Teoman Duralı’nın (Allah rahmet eylesin.) “Harf inkılabı bir soykırımdır; biz soykırıma uğramış bir milletiz” diyerek imlediği dönemde, Nuri Arsalez gönüllü bir kurtarıcıdır artık. İğdiş edilen toplumsal hafızamızı olabildiğince korumak uğruna tüm ömrünü vakfeden bir kurtarıcı!

Elli yıl süresince “el yazması kitap, ferman, vakfiye, levha ve işlemelerden” oluşan binlerce nadide eseri tek tek bir araya getirir.

Biriken hazinesini şişlideki mütevazı evinde muhafaza ederken hâne ve gönül kapısından pek çok mütefekkir, bilim insanı ve arifan girer.

Ana dilin yanı sıra, Fransızca, Almanca ve İngilizceye de vakıftır. Bu vesile ile yurt içinde oluşmuş sağlam ilişkiler, kendiliğinden uluslararası boyuta taşar.

Dünyanın farklı coğrafyalarından düşünürlerle münasebet kurarken, girdiği yabancı ortamlarda kültürünün temsilcisi bir “insan” olarak var olmayı esas almıştır.

Yıllar geçip de zaman üzerinde yürüdüğü ipi gerdiğinde artık vazifeyi tamamlamak gerektiğine karar verir. Önce, bin bir emekle biriktirdiği  “ecdat yadigârı” eserleri Süleymaniye Kütüphanesi ile Topkapı Sarayı Müzesi’ne bağışlar.

Ardından, 1970’lerde çekmeye başladığı yedi bin fotoğraflık koleksiyonunu, tüm matbu kitaplarla beraber IRCICA’ya hibe eder.

Son olarak, “Süleymaniye ve Bağlı Kütüphaneleri Geliştirme Vakfı”nı kurma çırpınışı ise apayrı bir maceradır.

 Artık “Emri hayr” diyerek üstlendiği görev ifa edilmiştir.

Nuri Arlasez , 2000 yılında “Yaşamın öteki yüzü” diye tanımladığı ölüme teslim olup ebediyete irtihal ederken, geriye yok olmaktan kurtarılarak gelecek nesillere vakfedilmiş; değeri maddeye sığmaz binlerce eser ve son derece onurlu bir yaşam örneği bırakır.
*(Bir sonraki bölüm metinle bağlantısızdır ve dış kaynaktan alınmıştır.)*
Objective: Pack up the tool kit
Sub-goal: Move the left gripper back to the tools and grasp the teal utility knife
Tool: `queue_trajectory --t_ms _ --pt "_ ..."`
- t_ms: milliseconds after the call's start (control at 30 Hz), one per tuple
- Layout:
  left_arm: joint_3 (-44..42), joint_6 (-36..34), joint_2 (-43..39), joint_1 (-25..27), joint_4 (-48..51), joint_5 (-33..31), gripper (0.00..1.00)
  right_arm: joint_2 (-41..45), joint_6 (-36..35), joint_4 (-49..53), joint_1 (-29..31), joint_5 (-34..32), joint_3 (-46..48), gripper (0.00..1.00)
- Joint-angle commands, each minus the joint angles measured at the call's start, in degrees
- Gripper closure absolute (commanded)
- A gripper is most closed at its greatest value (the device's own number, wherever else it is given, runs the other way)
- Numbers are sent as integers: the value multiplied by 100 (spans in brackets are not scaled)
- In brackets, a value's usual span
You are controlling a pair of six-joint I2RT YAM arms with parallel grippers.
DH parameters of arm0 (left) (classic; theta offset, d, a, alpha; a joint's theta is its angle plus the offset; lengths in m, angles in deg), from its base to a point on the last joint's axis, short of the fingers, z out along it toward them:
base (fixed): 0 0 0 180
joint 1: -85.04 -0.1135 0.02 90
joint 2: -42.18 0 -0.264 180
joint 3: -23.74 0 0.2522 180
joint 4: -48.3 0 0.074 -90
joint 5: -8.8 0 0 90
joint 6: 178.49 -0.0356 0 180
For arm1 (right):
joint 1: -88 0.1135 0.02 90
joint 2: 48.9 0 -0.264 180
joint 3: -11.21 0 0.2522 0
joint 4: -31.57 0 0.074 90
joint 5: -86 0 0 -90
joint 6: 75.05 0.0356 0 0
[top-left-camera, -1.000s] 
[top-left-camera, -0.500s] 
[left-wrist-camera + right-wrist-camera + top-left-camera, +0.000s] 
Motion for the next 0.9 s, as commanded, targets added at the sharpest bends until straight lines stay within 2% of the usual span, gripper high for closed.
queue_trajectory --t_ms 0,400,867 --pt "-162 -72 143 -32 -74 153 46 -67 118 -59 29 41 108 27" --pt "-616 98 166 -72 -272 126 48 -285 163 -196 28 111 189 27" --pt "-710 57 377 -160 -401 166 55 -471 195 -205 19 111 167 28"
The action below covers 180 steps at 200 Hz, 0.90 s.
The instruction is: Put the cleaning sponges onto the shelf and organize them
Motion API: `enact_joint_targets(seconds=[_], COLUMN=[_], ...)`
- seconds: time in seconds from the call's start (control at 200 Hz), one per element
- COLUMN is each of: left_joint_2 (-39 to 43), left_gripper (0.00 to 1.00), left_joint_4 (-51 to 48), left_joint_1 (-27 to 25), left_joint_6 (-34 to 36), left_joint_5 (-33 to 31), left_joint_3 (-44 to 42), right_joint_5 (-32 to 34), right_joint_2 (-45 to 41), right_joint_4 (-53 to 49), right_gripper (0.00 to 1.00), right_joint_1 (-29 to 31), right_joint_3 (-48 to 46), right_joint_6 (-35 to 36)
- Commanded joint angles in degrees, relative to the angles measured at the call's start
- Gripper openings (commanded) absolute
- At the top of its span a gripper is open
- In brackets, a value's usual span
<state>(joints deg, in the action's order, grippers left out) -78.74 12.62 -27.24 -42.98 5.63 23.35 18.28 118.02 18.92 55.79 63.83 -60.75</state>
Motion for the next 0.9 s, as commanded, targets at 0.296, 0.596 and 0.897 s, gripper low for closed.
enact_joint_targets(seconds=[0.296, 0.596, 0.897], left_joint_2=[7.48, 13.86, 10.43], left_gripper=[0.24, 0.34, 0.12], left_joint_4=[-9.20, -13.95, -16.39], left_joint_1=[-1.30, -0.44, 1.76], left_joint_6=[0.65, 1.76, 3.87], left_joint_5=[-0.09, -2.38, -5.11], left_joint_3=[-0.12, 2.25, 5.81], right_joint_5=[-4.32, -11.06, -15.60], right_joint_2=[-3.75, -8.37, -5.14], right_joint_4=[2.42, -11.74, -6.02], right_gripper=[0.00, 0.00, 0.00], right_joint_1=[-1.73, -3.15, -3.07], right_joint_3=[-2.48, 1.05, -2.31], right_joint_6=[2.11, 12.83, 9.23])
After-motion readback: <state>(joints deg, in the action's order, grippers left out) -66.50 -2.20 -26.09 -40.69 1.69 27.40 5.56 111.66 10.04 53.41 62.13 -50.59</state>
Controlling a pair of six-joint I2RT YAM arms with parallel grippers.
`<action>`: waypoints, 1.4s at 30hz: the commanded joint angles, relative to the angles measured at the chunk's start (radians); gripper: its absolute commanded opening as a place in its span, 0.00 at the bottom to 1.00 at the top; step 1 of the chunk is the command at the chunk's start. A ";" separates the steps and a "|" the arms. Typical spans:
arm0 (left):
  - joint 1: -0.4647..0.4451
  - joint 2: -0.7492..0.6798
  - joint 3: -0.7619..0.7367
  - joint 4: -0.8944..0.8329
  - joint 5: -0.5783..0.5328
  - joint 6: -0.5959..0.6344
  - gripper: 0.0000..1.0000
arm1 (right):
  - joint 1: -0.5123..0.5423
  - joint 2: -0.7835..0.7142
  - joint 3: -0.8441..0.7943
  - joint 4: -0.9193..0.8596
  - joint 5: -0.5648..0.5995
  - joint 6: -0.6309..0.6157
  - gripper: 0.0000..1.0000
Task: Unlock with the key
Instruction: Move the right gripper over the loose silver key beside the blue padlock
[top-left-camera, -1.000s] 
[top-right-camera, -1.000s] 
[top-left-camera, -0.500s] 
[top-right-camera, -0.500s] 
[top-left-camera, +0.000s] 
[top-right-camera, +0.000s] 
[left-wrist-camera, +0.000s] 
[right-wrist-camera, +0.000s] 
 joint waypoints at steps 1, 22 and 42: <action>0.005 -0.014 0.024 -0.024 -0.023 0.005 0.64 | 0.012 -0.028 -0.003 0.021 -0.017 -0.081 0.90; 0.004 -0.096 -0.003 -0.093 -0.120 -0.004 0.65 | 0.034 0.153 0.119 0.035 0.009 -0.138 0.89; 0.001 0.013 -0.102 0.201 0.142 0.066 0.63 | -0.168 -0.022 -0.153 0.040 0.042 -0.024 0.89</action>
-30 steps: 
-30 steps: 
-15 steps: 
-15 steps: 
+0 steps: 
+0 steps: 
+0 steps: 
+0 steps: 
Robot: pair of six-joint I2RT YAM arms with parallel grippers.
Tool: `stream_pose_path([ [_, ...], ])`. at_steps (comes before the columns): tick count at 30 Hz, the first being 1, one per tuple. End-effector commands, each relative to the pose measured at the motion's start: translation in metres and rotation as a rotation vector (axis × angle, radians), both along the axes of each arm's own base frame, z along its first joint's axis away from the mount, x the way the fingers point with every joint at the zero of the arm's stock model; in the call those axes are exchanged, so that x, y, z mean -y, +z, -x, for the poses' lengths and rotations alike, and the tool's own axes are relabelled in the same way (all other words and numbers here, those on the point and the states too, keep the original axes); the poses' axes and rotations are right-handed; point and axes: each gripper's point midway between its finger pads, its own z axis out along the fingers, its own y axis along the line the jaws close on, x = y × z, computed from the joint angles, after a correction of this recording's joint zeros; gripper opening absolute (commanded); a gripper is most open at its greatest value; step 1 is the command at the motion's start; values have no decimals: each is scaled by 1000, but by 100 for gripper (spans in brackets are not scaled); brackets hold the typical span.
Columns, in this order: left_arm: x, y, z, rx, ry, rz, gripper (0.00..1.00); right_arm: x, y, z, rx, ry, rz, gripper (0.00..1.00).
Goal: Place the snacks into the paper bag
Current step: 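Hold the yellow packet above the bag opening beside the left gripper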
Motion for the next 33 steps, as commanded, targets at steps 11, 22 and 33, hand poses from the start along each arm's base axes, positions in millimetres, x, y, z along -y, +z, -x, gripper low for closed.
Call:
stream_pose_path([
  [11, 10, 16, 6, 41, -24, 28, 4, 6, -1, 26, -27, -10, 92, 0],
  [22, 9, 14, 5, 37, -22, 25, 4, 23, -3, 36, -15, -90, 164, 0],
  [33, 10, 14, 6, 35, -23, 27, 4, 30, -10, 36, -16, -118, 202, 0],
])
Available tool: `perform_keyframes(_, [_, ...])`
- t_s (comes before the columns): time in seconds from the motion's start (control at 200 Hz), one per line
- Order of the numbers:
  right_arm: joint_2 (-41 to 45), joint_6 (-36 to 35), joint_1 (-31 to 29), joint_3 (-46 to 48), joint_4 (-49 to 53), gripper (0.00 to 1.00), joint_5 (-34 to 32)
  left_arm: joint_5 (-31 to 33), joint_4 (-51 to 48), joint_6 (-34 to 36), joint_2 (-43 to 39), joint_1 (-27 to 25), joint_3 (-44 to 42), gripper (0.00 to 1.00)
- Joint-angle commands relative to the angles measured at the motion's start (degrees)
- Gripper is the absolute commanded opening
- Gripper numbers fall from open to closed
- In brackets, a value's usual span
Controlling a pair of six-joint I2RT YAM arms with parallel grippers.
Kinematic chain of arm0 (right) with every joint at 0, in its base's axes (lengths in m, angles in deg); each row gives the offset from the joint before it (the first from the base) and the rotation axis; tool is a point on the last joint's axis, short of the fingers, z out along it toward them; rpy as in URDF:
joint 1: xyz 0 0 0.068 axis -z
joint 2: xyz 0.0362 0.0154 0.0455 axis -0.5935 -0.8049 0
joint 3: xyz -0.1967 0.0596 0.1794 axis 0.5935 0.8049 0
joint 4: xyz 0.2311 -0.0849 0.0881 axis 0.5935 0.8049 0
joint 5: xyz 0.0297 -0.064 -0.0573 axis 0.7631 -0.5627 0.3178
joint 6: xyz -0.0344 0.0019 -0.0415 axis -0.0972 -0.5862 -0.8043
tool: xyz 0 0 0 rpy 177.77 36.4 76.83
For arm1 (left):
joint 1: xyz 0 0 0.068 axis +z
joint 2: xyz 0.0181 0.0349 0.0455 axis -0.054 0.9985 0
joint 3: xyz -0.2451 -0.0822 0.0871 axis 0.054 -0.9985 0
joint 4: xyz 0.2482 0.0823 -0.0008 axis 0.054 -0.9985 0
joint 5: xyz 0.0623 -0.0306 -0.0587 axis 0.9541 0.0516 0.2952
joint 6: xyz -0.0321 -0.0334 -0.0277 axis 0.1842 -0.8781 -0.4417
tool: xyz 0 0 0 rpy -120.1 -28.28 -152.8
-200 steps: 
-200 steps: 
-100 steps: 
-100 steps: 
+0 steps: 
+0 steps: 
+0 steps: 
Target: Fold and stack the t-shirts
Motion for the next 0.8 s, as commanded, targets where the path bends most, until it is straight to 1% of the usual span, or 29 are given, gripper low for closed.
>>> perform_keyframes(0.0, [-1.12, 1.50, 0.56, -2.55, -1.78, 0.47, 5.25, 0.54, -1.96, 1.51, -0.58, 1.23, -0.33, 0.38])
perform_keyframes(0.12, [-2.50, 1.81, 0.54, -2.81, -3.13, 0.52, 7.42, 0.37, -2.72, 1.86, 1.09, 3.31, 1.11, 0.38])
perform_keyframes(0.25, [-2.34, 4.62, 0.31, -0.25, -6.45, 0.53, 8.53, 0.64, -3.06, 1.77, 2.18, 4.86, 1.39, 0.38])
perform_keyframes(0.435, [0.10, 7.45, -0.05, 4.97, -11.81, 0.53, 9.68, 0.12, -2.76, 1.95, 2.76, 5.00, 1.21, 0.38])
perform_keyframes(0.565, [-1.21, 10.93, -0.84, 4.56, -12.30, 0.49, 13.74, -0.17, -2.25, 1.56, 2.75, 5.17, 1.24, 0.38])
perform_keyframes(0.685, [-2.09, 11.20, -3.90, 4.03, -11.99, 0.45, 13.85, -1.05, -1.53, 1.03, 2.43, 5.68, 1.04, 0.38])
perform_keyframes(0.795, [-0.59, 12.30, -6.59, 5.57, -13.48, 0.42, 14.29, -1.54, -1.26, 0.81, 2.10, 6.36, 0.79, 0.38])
Gövdesi balta darbeleriyle parçalanmış medeniyet ağacında, bugün hala köke değebiliyorsak bunu kendilerini en zor zamanda, milli hazineleri korumaya adamış Nuri Arsalez’e ve onun gibi değerli insanlara borçluyuz.

Bıraktıkları eserler ve hikâyeleri daima okunsun; özümsensin inşallah.

Mekânları Cennet ve Makamları ali olsun.

(Not: Bu metin, Sn. Beşir Ayvazoğlu’nun Nuri Arsalez’le yaptığı röportaj’dan faydalanılarak yazılmıştır.)